As noted above, register B contains data describing the state
change transition associated with a start input-output command.
This data is in the form of a 4-bit channel address and an 8-bit
device address identifying the component to which the start
input-output command is directed. Thus, the value of register B
identifying the component involved in the start I/O state change
will be fed over leads 222 to input port B of priority sampler 302
upon receipt of the strobe signal on input 218. Further, the start
I/O signal on line 95 will also be sent over line 220 to input
terminal B of the sampler 302 for identification purposes.
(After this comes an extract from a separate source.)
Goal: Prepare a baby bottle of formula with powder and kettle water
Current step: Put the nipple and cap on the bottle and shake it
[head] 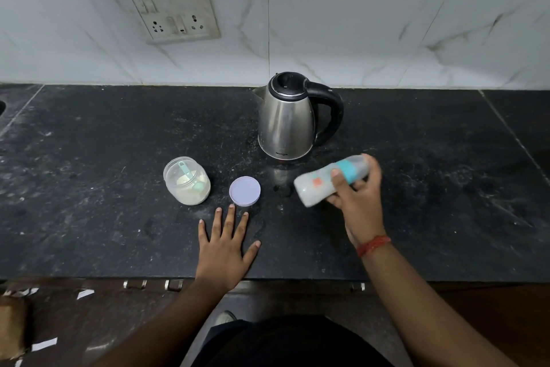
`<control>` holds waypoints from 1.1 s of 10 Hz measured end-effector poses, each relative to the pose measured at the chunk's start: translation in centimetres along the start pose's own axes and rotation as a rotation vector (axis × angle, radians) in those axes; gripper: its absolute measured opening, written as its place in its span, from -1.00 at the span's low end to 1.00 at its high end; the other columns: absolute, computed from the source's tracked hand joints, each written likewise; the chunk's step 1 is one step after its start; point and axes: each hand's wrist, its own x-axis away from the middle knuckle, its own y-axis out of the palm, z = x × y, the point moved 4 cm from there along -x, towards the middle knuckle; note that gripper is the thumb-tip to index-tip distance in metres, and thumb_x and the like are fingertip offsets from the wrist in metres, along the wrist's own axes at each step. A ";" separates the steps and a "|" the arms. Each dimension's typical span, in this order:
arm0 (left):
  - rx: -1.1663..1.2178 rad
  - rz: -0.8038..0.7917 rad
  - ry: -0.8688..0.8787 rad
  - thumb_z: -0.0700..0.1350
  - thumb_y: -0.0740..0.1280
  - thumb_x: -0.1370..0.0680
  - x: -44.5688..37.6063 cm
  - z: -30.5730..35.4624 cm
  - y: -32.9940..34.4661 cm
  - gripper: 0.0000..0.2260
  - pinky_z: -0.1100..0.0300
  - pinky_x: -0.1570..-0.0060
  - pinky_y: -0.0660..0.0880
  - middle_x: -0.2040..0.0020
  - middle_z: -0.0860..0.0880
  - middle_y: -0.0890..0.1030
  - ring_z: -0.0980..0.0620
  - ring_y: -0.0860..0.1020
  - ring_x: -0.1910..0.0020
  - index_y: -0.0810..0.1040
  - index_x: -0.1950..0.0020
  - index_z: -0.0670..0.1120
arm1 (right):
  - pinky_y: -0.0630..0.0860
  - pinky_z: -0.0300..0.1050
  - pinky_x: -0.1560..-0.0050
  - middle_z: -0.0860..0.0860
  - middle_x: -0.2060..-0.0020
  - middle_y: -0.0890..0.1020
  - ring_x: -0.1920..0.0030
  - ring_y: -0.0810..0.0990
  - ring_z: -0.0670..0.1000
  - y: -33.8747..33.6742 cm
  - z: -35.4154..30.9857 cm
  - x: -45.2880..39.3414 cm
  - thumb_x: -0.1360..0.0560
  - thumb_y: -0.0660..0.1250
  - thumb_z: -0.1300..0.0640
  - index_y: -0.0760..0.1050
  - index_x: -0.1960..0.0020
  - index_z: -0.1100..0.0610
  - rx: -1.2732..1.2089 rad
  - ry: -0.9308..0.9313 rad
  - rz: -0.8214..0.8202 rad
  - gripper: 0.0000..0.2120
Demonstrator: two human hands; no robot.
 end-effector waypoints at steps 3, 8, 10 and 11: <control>0.009 0.004 0.004 0.40 -0.19 -0.62 0.1 0.0 -0.1 -0.30 -0.38 -0.54 -0.02 -0.67 -0.09 0.14 -0.20 0.05 -0.66 0.15 -0.66 0.08 | 0.67 0.24 -0.01 0.14 -0.18 0.61 -0.10 0.69 0.11 1.7 0.2 0.6 -0.48 0.50 0.21 0.39 -0.35 -0.27 0.115 0.009 -0.187 -0.40; 0.013 0.011 0.010 0.41 -0.18 -0.62 0.0 -0.1 0.0 -0.30 -0.38 -0.54 -0.02 -0.67 -0.09 0.15 -0.20 0.06 -0.66 0.16 -0.66 0.07 | 0.69 0.18 0.02 0.09 -0.18 0.61 -0.12 0.69 0.06 1.1 1.0 0.8 -0.46 0.54 0.12 0.37 -0.38 -0.28 0.203 0.048 -0.155 -0.39; 0.002 0.017 0.011 0.39 -0.10 -0.63 0.0 -0.1 0.2 -0.32 -0.39 -0.53 0.01 -0.66 -0.10 0.18 -0.20 0.09 -0.65 0.20 -0.65 0.06 | 0.70 0.09 0.05 0.13 -0.23 0.58 -0.13 0.68 0.08 0.6 0.6 0.5 -0.48 0.51 0.11 0.35 -0.43 -0.19 0.167 0.087 -0.153 -0.38; -0.008 0.012 0.008 0.39 -0.11 -0.63 -0.1 0.0 0.2 -0.31 -0.40 -0.53 0.01 -0.67 -0.10 0.17 -0.20 0.08 -0.66 0.19 -0.65 0.06 | 0.69 0.17 -0.01 0.12 -0.21 0.60 -0.14 0.69 0.08 -0.7 0.0 -0.1 -0.50 0.50 0.12 0.35 -0.42 -0.14 0.059 0.059 0.006 -0.42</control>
In like manner, register C contains data describing the state
change transition associated with an I/O interrupt. This data is in
the form of a 4-bit word representing status information indicative
of the status of the component which is causing the interrupt to
occur, a 4-bit word representing the channel address and an 8-bit
word representing the device address of the unit initiating the I/O
interrupt. The I/O interrupt signal on line 93 is applied to strobe
input 288 of register C and the information contained therein fed
over cable 292 to the input port C of priority sampler 302. The
strobe signal on line 290 is applied to input terminal C of the
sampler to notify the priority network of the identity of the
incoming data from register C.
Thus, upon the occurrence of a host computer start-stop or
active-wait state change, the contents of the state change register
A and the timing register 298 will be fed through priority sampler
302 to the buffer 46. In the event of a host computer program
change, registers A and 298 will transmit data in the same manner
as described above, with the program status word protect key
associated with the program change and stored in register A, bits 4
through 7, transmitted to the data buffer for subsequent analysis.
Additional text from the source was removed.